## DATA EXCERPTS
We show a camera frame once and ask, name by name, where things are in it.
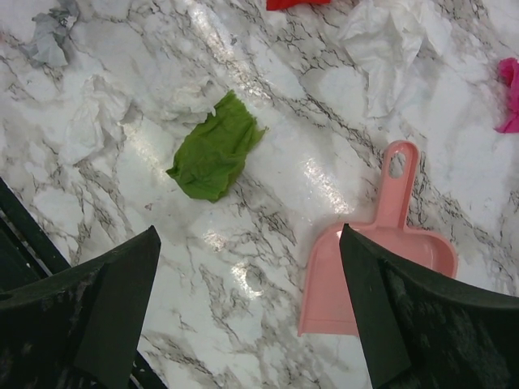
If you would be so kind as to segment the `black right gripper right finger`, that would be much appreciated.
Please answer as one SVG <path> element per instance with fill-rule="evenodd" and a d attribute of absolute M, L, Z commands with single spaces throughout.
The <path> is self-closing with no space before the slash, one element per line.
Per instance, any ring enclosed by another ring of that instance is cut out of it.
<path fill-rule="evenodd" d="M 420 266 L 344 225 L 343 271 L 374 388 L 516 388 L 518 299 Z"/>

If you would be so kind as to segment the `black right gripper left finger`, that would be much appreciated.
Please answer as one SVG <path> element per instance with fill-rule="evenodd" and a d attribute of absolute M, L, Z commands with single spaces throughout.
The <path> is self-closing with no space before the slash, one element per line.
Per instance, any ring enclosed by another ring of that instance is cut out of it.
<path fill-rule="evenodd" d="M 150 227 L 105 254 L 1 295 L 3 388 L 126 388 L 157 271 Z"/>

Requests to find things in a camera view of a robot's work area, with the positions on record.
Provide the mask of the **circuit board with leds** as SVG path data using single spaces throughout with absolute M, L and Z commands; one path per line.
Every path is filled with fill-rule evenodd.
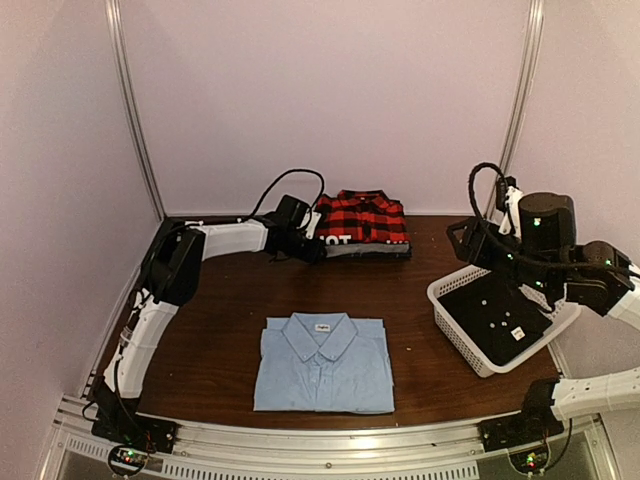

## YOUR INSTRUCTIONS
Your task is to repeat the listing exactly while omitting its pictures.

## SOLUTION
We show a camera frame once and ask, name by name, where things are in it.
If you would be so kind as to segment the `black right gripper right finger`, that would be much appreciated.
Please answer as one SVG <path> element per instance with fill-rule="evenodd" and a d attribute of absolute M, L, Z commands with single spaces throughout.
The <path> is self-closing with no space before the slash, one element per line.
Per instance, any ring enclosed by another ring of that instance is cut out of it.
<path fill-rule="evenodd" d="M 420 266 L 344 225 L 343 271 L 374 388 L 516 388 L 518 299 Z"/>

If you would be so kind as to segment the `black right gripper left finger`, that would be much appreciated.
Please answer as one SVG <path> element per instance with fill-rule="evenodd" and a d attribute of absolute M, L, Z commands with single spaces throughout.
The <path> is self-closing with no space before the slash, one element per line.
Per instance, any ring enclosed by another ring of that instance is cut out of it.
<path fill-rule="evenodd" d="M 150 227 L 105 254 L 1 295 L 3 388 L 126 388 L 157 271 Z"/>

Requests to find things in a camera view of a robot's work area, with the positions on record.
Provide the mask of the **circuit board with leds** as SVG path data using single spaces throughout with absolute M, L and Z commands; one path per line.
Every path is filled with fill-rule evenodd.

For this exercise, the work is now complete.